Correlation vs. Causation: Why do we care about the difference?

Many statistics students have likely heard their instructor say the phrase, "correlation does not mean causation."  As a statistics student, you may have even recited this phrase during a discussion or included the phrase in a written assignment.  But what does this phrase truly mean and why do we care?
Consider this scenario:

A researcher wants to examine the impact that watching the show "The Jersey Shore" has on IQ test performance for a class of Introductory Statistics students. To investigate the relationship, the instructor surveys the classroom and asks students to 1) answer some questions that will be used to calculate their IQ and 2) indicate the amount of time (in hours per week) they spend watching The Jersey Shore. The instructor compares the responses for hours spent watching The Jersey Shore to student performance on the IQ test and finds a strong, negative relationship, r(30) = -.45. Remember, a strong negative relationship here means that as the number of hours spent watching The Jersey Shore increases, IQ scores decrease.

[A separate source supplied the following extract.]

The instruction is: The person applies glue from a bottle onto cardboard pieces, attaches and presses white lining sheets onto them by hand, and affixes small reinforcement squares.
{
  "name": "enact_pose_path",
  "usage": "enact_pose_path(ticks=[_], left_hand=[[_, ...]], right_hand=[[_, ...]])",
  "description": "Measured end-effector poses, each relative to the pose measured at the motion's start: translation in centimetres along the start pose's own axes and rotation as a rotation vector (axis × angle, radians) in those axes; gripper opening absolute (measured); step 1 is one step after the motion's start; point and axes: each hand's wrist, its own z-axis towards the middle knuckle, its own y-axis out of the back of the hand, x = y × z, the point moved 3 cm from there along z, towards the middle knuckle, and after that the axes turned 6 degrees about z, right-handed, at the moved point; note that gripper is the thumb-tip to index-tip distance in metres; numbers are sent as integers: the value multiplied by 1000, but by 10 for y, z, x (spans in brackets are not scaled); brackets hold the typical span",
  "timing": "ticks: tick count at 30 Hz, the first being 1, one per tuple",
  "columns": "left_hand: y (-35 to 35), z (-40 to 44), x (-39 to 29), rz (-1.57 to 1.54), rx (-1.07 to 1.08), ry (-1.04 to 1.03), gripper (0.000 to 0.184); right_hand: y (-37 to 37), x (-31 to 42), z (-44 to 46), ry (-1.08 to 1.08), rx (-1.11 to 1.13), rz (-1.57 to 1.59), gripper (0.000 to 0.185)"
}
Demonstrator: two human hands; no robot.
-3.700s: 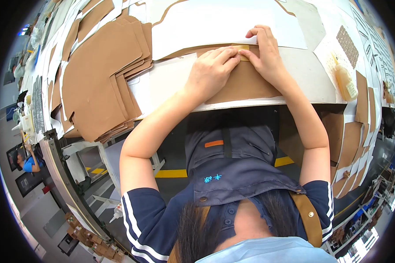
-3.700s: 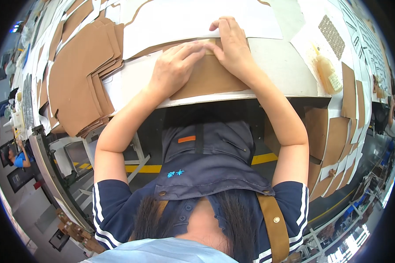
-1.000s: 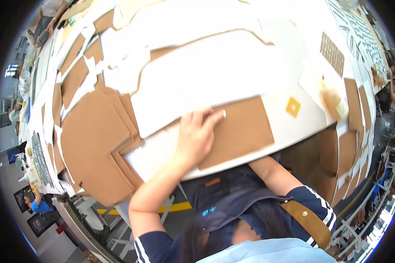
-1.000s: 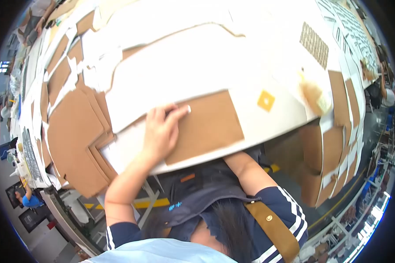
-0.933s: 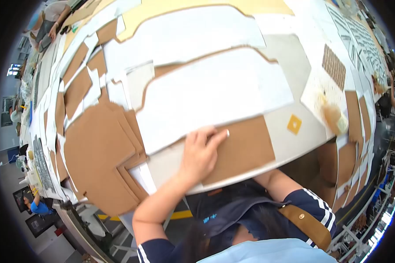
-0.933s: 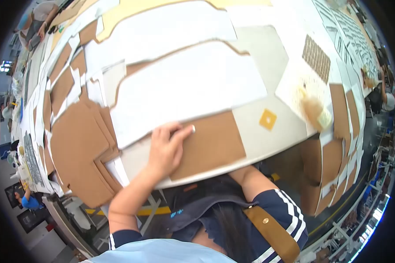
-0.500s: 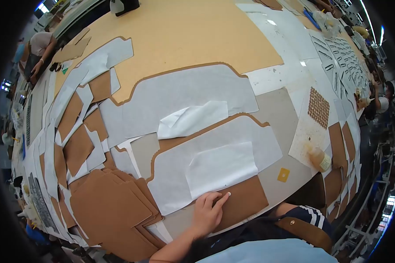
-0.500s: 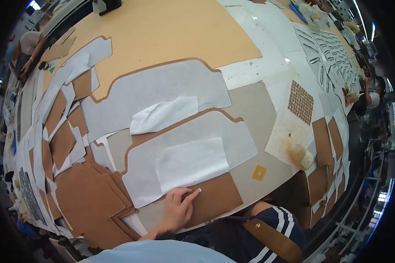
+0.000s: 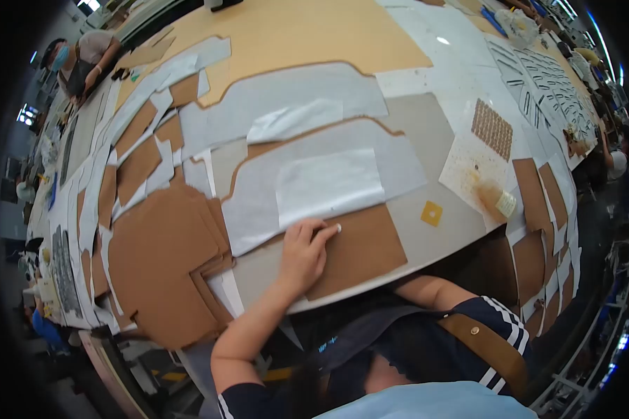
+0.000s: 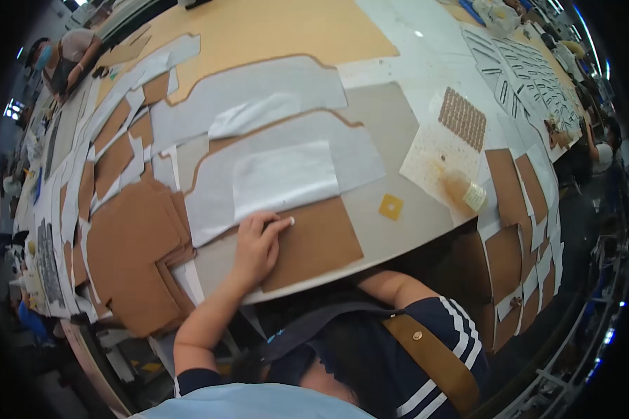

"A-ha!" the instructor exclaims. "This is why you should not watch that horrible television show. Watching The Jersey Shore is causing your intelligence to decrease!"

Is this instructor correct? Should the government put a stop to airing this horrible television show? Do these results demonstrate that watching The Jersey Score causes lower intelligence scores, in essence making people less intelligent?

The answer is no.

Here is a CLASSIC case of correlation incorrectly being termed causation. Why? Although the instructor claims that The Jersey Shore causes low IQ scores, isn't it equally as likely that having low IQ scores cause people to watch The Jersey Shore? With the experimental design chosen by the instructor (i.e., obtaining IQ and hours spent watching The Jersey Shore simultaneously), this is definitely possible, and we have no way of knowing which one causes the other.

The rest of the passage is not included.